[Intel-wired-lan] FW: [PATCH bpf-next 2/4] xsk: allow AF_XDP sockets to receive packets directly from a queue

Wed Oct 9 17:17:19 UTC 2019

On Wed, Oct 9, 2019 at 9:53 AM Samudrala, Sridhar
<sridhar.samudrala at intel.com> wrote:
>
>
> >> +
> >> +u32 bpf_direct_xsk(const struct bpf_prog *prog, struct xdp_buff *xdp)
> >> +{
> >> +       struct xdp_sock *xsk;
> >> +
> >> +       xsk = xdp_get_xsk_from_qid(xdp->rxq->dev, xdp->rxq->queue_index);
> >> +       if (xsk) {
> >> +               struct bpf_redirect_info *ri =
> >> + this_cpu_ptr(&bpf_redirect_info);
> >> +
> >> +               ri->xsk = xsk;
> >> +               return XDP_REDIRECT;
> >> +       }
> >> +
> >> +       return XDP_PASS;
> >> +}
> >> +EXPORT_SYMBOL(bpf_direct_xsk);
> >
> > So you're saying there is a:
> > """
> > xdpsock rxdrop 1 core (both app and queue's irq pinned to the same core)
> >     default : taskset -c 1 ./xdpsock -i enp66s0f0 -r -q 1
> >     direct-xsk :taskset -c 1 ./xdpsock -i enp66s0f0 -r -q 1 6.1x improvement in drop rate """
> >
> > 6.1x gain running above C code vs exactly equivalent BPF code?
> > How is that possible?
>
> It seems to be due to the overhead of __bpf_prog_run on older processors
> (Ivybridge).

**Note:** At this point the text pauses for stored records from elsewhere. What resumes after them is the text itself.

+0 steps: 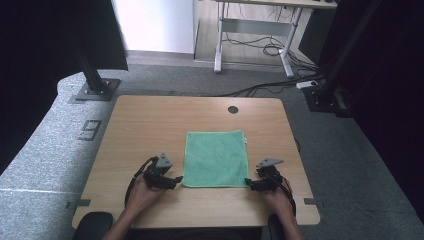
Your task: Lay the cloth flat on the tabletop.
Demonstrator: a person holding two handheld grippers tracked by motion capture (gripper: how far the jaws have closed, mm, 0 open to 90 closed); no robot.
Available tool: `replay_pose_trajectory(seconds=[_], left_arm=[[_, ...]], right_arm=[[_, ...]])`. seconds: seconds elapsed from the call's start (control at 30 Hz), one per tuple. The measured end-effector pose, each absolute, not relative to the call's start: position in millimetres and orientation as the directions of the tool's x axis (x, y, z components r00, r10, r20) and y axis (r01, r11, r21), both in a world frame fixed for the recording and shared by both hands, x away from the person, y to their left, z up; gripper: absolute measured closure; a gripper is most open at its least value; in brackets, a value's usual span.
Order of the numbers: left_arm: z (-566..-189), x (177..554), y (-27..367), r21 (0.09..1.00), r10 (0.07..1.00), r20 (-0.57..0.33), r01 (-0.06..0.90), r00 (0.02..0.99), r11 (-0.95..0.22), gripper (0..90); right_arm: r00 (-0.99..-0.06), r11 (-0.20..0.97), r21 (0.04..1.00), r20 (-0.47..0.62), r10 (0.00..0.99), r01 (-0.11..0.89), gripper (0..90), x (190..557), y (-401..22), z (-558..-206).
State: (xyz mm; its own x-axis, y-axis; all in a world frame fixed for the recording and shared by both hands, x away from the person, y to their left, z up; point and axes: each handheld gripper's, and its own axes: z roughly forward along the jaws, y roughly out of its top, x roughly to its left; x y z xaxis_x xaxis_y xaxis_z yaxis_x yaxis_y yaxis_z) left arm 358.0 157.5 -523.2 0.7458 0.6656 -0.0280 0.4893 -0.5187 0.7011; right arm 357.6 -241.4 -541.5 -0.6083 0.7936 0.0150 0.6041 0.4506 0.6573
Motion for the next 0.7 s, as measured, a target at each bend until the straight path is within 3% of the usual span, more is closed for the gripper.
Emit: replay_pose_trajectory(seconds=[0.23, 0.3, 0.4, 0.7], left_arm=[[-539.2, 363.4, 135.8, 0.642, 0.638, 0.016, 0.481, 0.770, -0.597, 26.3], [-539.1, 365.0, 140.0, 0.635, 0.653, -0.008, 0.508, 0.757, -0.582, 25.6], [-536.1, 363.5, 146.0, 0.623, 0.666, 0.046, 0.500, 0.745, -0.602, 25.3], [-535.2, 363.3, 170.9, 0.610, 0.705, 0.019, 0.550, 0.709, -0.570, 24.9]], right_arm=[[-0.607, 0.451, 0.654, 0.016, 0.795, 0.607, 31.6, 357.2, -241.4, -541.2], [-0.606, 0.451, 0.654, 0.015, 0.795, 0.607, 31.4, 357.2, -241.4, -541.2], [-0.610, 0.454, 0.655, 0.014, 0.792, 0.604, 30.0, 358.0, -239.3, -541.5], [-0.647, 0.479, 0.660, 0.013, 0.762, 0.578, 30.0, 360.6, -215.6, -541.9]])
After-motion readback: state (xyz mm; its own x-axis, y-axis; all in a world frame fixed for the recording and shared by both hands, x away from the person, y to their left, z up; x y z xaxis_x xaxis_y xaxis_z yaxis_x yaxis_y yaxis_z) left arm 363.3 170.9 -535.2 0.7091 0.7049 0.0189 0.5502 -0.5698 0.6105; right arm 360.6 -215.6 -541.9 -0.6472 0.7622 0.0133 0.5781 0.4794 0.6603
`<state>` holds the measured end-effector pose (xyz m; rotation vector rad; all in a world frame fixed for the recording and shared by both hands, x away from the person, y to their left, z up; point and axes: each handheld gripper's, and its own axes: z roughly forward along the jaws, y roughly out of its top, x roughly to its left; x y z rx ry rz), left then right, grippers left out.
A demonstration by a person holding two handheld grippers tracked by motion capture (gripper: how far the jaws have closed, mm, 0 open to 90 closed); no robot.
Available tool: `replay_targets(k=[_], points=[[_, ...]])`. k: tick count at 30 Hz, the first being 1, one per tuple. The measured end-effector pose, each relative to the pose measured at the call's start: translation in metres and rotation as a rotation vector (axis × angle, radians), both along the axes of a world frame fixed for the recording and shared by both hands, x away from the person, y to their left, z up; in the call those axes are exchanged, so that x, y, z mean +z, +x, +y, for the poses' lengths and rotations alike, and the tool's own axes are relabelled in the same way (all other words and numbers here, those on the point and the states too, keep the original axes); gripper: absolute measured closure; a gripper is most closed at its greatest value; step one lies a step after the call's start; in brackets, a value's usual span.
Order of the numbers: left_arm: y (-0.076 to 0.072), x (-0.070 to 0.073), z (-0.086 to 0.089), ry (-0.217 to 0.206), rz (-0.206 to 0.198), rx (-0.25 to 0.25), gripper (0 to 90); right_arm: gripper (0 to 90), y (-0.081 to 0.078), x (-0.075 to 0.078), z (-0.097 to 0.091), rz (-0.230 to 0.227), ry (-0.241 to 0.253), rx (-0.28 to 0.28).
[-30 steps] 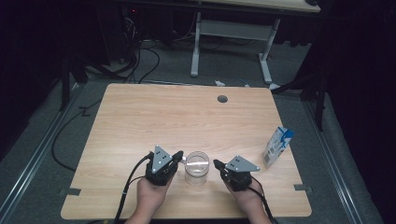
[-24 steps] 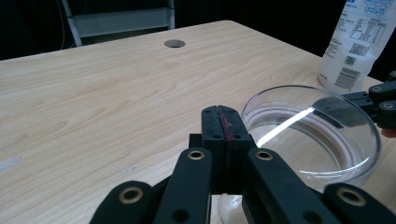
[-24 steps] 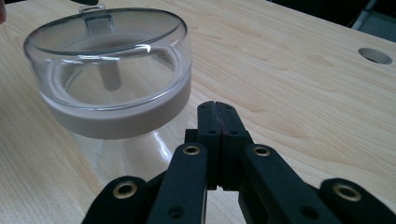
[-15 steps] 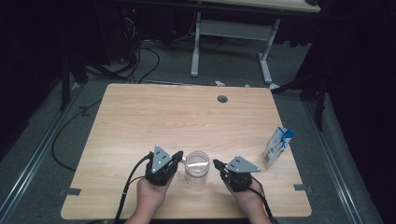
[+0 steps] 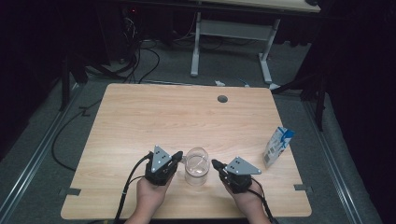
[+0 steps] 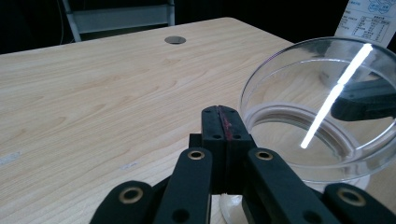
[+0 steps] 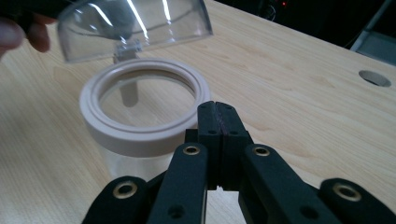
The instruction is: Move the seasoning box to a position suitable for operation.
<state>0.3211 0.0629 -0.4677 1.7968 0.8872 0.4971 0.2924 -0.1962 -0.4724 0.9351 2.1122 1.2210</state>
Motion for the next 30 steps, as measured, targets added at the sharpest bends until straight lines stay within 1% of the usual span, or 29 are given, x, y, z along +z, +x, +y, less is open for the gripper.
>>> replay_targets(k=[2, 4, 5, 9, 13, 14, 15, 16, 18, 19, 22, 23, 24, 25, 27, 28, 30], points=[[0.0, 0.0, 0.0, 0.0, 0.0, 0.0, 90.0, 89.8, -0.002, 0.002, 0.001, -0.009, 0.002, 0.007], [0.0, 0.0, 0.0, -0.003, 0.001, 0.0, 90.0, 89.7, -0.003, 0.004, 0.002, -0.009, 0.008, 0.01], [0.0, 0.0, 0.0, -0.002, 0.0, -0.002, 90.0, 89.8, -0.006, 0.007, 0.004, -0.015, 0.019, 0.026], [0.0, 0.001, 0.001, -0.005, -0.001, -0.005, 90.0, 89.7, -0.009, 0.009, 0.008, -0.03, 0.012, 0.039], [-0.002, 0.002, 0.003, -0.004, -0.001, -0.001, 90.0, 89.8, -0.011, 0.01, 0.011, -0.031, 0.011, 0.048], [-0.005, 0.003, 0.006, -0.017, -0.005, 0.001, 90.0, 89.8, -0.011, 0.01, 0.011, -0.031, 0.011, 0.048], [-0.005, 0.003, 0.006, -0.017, -0.005, 0.001, 90.0, 89.8, -0.011, 0.01, 0.011, -0.031, 0.011, 0.048], [-0.009, 0.003, 0.011, -0.026, -0.012, 0.004, 90.0, 89.8, -0.011, 0.01, 0.011, -0.028, 0.012, 0.049], [-0.011, 0.002, 0.013, -0.033, -0.01, 0.002, 90.0, 89.8, -0.011, 0.01, 0.011, -0.028, 0.013, 0.05], [-0.015, 0.0, 0.017, -0.052, -0.004, -0.005, 90.0, 89.8, -0.012, 0.01, 0.011, -0.028, 0.013, 0.049], [-0.021, -0.005, 0.021, -0.067, 0.004, -0.015, 90.0, 89.8, -0.013, 0.01, 0.013, -0.028, 0.013, 0.051], [-0.021, -0.005, 0.021, -0.067, 0.004, -0.015, 90.0, 89.8, -0.013, 0.01, 0.013, -0.028, 0.013, 0.051], [-0.024, -0.009, 0.02, -0.053, 0.01, -0.026, 90.0, 89.8, -0.014, 0.01, 0.014, -0.028, 0.01, 0.049], [-0.026, -0.011, 0.02, -0.049, 0.012, -0.031, 90.0, 89.8, -0.014, 0.01, 0.014, -0.029, 0.008, 0.051], [-0.028, -0.013, 0.019, -0.05, 0.018, -0.039, 90.0, 89.8, -0.015, 0.01, 0.015, -0.03, 0.01, 0.049], [-0.031, -0.017, 0.018, -0.056, 0.028, -0.049, 90.0, 89.8, -0.015, 0.01, 0.015, -0.03, 0.007, 0.047], [-0.034, -0.019, 0.016, -0.063, 0.034, -0.062, 90.0, 89.8, -0.015, 0.011, 0.015, -0.033, 0.011, 0.049]])
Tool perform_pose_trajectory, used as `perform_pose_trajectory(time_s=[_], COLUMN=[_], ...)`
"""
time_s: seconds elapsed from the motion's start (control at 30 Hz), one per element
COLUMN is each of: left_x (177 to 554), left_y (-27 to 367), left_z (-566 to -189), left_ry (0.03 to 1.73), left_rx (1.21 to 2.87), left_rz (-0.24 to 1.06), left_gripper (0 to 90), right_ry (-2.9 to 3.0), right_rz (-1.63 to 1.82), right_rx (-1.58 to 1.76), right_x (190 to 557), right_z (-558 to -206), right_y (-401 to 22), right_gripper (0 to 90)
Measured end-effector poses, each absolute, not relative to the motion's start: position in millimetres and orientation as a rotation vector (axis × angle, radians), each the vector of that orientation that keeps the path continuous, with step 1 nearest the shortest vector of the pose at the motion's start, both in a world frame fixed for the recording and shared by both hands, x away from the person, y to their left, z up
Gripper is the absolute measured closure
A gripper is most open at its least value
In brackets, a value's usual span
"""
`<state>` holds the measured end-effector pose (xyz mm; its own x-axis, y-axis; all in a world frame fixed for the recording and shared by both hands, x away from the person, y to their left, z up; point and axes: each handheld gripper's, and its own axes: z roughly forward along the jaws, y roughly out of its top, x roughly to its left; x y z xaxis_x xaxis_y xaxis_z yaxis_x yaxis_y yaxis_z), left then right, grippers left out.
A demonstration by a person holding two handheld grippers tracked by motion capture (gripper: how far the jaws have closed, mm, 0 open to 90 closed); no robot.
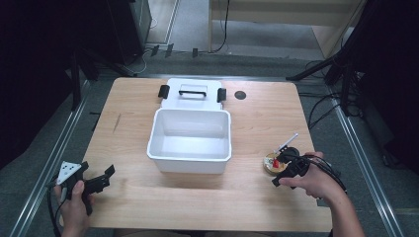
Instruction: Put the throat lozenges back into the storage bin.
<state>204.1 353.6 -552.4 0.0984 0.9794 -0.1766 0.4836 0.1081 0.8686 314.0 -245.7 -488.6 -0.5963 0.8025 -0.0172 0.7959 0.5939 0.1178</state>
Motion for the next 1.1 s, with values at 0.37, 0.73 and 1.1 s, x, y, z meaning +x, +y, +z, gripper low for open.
perform_pose_trajectory(time_s=[0.37, 0.73, 1.1], left_x=[204.5, 204.7, 205.3], left_y=[354.4, 354.4, 354.7], left_z=[-552.4, -552.3, -552.5], left_ry=[1.520, 1.516, 1.519], left_rx=[1.502, 1.508, 1.507], left_rz=[0.707, 0.705, 0.699], left_gripper=[0.0, 0.0, 0.0], right_ry=[2.698, 2.669, 2.614], right_rz=[0.135, 0.102, 0.038], right_rx=[1.486, 1.525, 1.578], right_x=[335.4, 351.7, 362.6], right_z=[-487.5, -492.7, -501.3], right_y=[-236.9, -224.6, -219.9], right_gripper=[13.8, 13.2, 14.3])
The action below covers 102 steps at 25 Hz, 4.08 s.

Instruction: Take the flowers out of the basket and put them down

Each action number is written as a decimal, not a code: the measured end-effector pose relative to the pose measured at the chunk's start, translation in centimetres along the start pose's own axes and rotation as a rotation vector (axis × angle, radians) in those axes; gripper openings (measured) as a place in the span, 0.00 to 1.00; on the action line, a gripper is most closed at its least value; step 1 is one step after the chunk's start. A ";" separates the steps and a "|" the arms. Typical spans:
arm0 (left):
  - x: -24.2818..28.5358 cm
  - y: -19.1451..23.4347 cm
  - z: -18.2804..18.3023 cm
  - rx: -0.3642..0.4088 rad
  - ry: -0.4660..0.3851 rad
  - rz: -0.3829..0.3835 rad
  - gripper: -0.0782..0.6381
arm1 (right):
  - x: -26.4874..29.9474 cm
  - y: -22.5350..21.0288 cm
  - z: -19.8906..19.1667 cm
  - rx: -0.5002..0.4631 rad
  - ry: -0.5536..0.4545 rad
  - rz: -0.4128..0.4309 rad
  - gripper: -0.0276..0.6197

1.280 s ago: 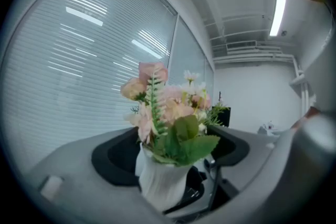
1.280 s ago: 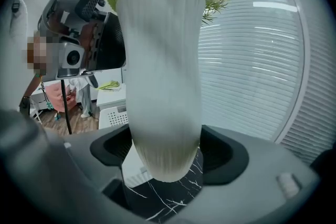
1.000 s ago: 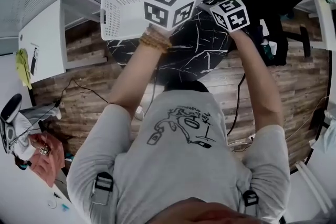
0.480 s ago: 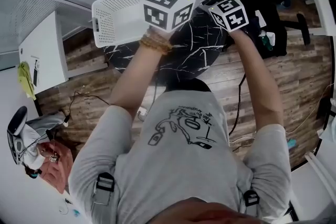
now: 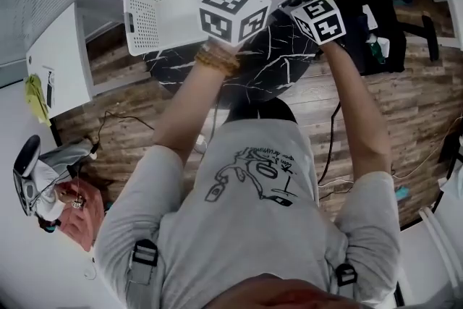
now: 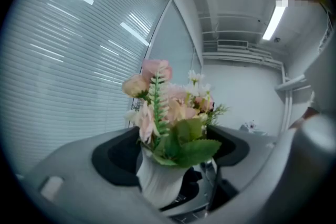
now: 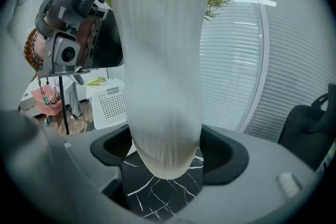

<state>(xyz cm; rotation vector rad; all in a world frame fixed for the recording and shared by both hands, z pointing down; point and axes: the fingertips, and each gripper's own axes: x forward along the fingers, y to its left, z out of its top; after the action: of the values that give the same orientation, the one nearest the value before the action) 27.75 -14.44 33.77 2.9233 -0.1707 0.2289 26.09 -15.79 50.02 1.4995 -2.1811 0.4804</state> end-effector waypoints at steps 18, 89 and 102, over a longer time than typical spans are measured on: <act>2.4 1.1 -11.6 -0.095 0.054 -0.011 0.66 | 4.6 0.0 -11.3 0.018 0.053 -0.011 0.68; -10.9 -3.4 -15.1 -0.107 -0.082 0.095 0.26 | -5.8 10.1 -10.1 0.145 -0.167 -0.067 0.18; -21.3 -6.2 -9.5 -0.056 -0.161 0.164 0.11 | -11.3 18.3 3.4 0.059 -0.295 0.058 0.05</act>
<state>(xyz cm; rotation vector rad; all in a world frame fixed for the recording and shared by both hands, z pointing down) 6.32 -4.27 38.23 2.8720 -0.4354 0.0117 11.85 -2.34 40.50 1.6295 -2.4595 0.3635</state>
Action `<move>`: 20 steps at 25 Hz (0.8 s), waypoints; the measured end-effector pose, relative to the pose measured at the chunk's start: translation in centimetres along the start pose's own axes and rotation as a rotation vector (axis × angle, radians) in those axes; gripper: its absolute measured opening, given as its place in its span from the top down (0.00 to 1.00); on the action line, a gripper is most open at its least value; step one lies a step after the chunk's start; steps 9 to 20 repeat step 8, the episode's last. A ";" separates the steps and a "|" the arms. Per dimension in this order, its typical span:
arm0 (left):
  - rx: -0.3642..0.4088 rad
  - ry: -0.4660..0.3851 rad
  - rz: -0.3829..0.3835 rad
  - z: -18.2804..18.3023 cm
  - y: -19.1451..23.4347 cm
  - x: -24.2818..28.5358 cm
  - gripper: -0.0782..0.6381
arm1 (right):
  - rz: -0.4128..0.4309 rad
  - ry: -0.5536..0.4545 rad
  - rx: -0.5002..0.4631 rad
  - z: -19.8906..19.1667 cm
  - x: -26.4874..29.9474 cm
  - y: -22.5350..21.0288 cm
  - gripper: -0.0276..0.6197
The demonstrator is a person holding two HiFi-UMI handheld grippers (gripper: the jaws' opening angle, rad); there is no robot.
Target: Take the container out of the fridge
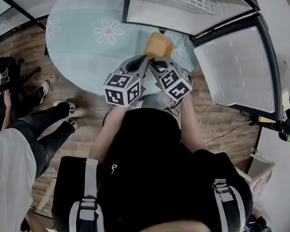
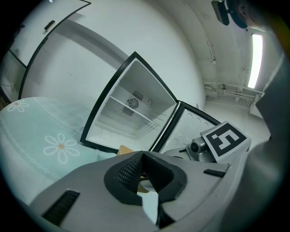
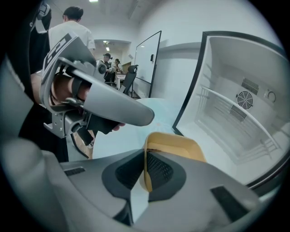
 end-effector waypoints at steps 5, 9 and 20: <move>-0.004 0.000 0.005 -0.1 -0.1 0.3 0.89 | -0.002 0.008 -0.001 -0.6 -0.4 -0.3 0.92; -0.007 0.000 0.007 -0.2 -0.3 0.3 0.89 | -0.003 0.011 0.006 -0.9 -0.5 -0.3 0.92; -0.007 0.000 0.007 -0.2 -0.3 0.3 0.89 | -0.003 0.011 0.006 -0.9 -0.5 -0.3 0.92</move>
Point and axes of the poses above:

The overhead is smaller on newer processors, but even on
> skylake i see around 1.5x improvement.
>
> perf report with default xdpsock
> ================================
> Samples: 2K of event 'cycles:ppp', Event count (approx.): 8437658090
> Overhead  Command          Shared Object     Symbol
>    34.57%  xdpsock          xdpsock           [.] main
>    17.19%  ksoftirqd/1      [kernel.vmlinux]  [k] ___bpf_prog_run
>    13.12%  xdpsock          [kernel.vmlinux]  [k] ___bpf_prog_run

That must be a bad joke.
The whole patch set is based on comparing native code to interpreter?!
It's pretty awesome that interpreter is only 1.5x slower than native x86.
Just turn the JIT on.

Obvious Nack to the patch set.